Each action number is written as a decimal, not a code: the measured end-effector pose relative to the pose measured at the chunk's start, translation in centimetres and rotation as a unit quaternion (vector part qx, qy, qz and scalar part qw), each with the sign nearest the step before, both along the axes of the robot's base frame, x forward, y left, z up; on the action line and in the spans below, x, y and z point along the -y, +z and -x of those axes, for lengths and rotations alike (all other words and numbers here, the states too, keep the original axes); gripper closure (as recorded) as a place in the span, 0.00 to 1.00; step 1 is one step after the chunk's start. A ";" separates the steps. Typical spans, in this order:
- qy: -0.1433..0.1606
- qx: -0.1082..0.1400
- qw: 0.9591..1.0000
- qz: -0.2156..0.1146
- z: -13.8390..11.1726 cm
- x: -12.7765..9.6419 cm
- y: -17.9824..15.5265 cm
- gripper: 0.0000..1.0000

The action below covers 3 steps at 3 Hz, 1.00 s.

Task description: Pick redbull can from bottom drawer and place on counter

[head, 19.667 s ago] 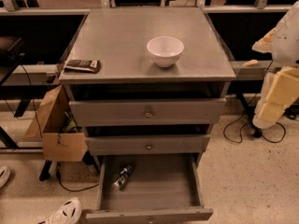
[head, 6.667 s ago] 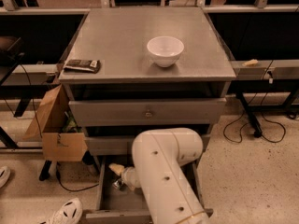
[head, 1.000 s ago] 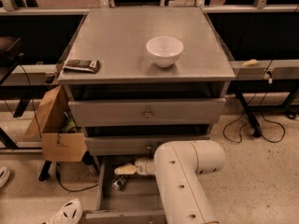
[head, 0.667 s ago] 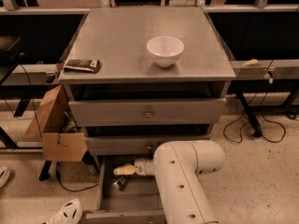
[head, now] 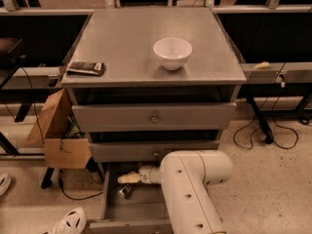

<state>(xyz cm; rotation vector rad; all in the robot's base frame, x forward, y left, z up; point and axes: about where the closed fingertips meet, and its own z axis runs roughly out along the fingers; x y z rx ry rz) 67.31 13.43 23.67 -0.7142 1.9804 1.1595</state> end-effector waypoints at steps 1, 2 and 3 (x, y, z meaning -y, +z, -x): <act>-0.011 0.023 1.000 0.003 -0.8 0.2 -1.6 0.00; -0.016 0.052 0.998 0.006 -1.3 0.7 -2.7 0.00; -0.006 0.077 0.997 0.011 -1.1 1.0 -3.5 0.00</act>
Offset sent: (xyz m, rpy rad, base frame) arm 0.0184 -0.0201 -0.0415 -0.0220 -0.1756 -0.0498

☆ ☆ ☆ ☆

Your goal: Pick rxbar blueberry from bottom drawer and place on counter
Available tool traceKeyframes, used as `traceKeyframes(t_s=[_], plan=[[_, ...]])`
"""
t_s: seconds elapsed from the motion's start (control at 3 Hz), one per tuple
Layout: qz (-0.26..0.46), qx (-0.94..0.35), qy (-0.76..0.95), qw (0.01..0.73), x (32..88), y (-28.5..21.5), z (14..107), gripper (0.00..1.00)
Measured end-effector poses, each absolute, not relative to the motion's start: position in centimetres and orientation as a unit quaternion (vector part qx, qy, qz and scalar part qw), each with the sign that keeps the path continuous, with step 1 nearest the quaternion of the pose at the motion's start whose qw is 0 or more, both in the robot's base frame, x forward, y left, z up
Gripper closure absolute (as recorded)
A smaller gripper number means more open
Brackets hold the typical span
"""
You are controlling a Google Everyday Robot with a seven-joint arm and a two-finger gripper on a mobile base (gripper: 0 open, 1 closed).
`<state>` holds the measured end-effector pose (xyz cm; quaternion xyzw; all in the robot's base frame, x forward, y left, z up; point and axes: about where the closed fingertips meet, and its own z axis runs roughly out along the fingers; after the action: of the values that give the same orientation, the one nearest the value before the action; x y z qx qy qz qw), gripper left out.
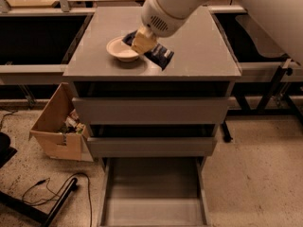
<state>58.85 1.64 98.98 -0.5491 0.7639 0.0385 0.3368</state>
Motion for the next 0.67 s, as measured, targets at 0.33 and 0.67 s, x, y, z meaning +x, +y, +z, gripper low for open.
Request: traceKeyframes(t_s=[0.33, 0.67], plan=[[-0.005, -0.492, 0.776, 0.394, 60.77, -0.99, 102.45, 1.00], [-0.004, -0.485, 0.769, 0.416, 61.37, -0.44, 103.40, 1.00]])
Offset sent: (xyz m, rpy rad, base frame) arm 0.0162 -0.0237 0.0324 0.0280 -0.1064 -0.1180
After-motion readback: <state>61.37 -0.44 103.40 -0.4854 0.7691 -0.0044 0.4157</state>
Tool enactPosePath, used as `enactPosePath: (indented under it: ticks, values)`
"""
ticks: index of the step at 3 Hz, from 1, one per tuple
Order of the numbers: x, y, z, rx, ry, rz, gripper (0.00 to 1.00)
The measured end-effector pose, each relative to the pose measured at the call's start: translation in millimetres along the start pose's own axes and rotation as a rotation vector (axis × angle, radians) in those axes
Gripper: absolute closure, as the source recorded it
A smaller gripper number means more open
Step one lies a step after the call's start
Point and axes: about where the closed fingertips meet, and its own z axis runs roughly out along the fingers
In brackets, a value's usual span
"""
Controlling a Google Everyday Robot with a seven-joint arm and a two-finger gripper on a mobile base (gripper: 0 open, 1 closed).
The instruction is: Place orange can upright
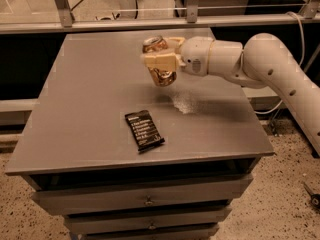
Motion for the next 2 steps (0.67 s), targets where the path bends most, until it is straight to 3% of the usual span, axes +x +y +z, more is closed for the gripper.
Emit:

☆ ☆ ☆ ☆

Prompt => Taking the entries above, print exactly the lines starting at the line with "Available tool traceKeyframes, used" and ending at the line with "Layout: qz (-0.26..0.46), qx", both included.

Written response =>
Available tool traceKeyframes, used as `traceKeyframes(t_s=[_], plan=[[_, ...]])`
"""
t_s: seconds elapsed from the motion's start (control at 3 Hz), one per tuple
Layout: qz (-0.26..0.46), qx (-0.94..0.35), qy (-0.76..0.95), qw (0.01..0.73), x (32..88), y (-28.5..21.5), z (14..107), gripper (0.00..1.00)

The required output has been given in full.